Sure, it begs the question of what is "human" but assuming you can not distinguish? You could argue that the "soul" becomes the only distinguising difference, but then "soul" can not be distinguished from "no soul", and to simply assert it existing in humans compared to non-humans would be to beg the question.
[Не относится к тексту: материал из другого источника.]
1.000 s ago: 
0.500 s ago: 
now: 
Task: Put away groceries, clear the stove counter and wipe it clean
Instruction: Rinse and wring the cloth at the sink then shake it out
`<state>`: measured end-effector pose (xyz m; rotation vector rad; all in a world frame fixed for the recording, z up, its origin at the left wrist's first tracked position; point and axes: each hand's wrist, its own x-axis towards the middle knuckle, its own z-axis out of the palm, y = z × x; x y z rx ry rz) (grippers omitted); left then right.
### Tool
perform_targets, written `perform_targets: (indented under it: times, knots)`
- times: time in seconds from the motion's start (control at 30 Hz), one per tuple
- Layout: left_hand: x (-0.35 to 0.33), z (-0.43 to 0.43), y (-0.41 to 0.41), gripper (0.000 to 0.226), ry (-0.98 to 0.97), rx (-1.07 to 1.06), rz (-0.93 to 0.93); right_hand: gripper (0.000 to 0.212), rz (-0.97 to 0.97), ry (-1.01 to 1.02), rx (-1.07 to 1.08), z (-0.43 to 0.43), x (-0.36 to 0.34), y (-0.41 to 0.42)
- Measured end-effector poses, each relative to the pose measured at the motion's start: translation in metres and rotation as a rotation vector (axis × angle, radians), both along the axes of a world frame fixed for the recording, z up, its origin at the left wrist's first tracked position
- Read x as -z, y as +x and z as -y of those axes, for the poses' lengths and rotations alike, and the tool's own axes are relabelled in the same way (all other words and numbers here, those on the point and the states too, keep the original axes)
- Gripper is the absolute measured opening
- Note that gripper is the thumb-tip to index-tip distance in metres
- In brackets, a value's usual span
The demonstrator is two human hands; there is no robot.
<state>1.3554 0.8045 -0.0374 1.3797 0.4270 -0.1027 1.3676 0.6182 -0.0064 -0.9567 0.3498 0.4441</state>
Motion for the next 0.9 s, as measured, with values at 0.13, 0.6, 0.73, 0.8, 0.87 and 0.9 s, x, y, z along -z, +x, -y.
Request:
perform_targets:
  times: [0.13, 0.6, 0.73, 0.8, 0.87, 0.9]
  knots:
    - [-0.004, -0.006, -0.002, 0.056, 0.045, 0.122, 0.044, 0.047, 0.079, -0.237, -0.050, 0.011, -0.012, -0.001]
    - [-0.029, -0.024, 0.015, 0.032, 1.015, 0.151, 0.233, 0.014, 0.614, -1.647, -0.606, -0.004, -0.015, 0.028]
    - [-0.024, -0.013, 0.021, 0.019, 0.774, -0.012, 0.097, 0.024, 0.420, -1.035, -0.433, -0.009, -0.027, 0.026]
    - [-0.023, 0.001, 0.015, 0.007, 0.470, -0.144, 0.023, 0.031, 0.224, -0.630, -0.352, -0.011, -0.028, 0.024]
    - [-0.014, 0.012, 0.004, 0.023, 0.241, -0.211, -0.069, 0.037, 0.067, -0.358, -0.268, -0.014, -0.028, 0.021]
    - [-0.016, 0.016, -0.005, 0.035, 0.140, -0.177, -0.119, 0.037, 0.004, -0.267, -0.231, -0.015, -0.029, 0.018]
So maybe AI-robots will eventually be developed to the point where they are so indistinguishable from humans that they, too, are blessed with a "soul" (whatever that is).

:)
Мне интересен сам принцип работы сознания. Уже сейчас понятно, что человек не может так быстро обрабатывать информацию, и в таких количествах, как это делает ИИ. ИИ способен собирать и хранить информацию со всего мира, он буквально может быть энциклопедией. Кто из людей способен запомнить с первого раза такое количество слов? Никто. Пока что роботы - это просто инструмент в руках людей, у них нет собственных желаний. Но разве нельзя поставить роботу задачу, цель, и он будет искать пути решения. Возможно ли научить робота анализировать? Как именно анализирует человеческое сознание? Если следовать логики эволюции, то всё, что делает человек, он делает ради выживания своего тела. Это программа, созданная эволюцией(так считается). Следовательно, никакой свободы воли у человека нет, его выбор обусловлен наиболее выгодным вариантом, способствующим выживанию. Где то, что то просто записано в гены, или в память. Обычный опыт, собственный, и опыт предков. Если сделать программу, по которой робот должен будет выжить любой ценой, и загрузить в него множество информации, научить некоторым навыкам(пусть не сегодня, а через 50 лет, например, когда позволят технологии), то будет ли робот вести себя как человек? Будет ли он конкурировать с человеком, ведь для выживания ему не требуется еда и пр., что нужно человеку? Является ли человечество тупиковой ветвью эволюции? Ведь мы живём, пока преодолеваем трудности, все наше тело сформировалось в процессе эволюции как навыки, способствующие выживанию. И эксперимент с мышками показал, что в райских условиях живые существа деградируют и вымирают. Но мы же всё равно стремимся создать себе Рай на Земле. Получается: когда мы воюем, и убиваем друг друга - мы уничтожаемся. И когда мы живём без бед и несчастий - мы тоже самоуничтожаемся. Какой то замкнутый круг получается. Человеческий разум мечтает о вечности и Рае, но человеческое тело живёт только в борьбе. И мы не можем его перепрограммировать(или можем?), а робота можем.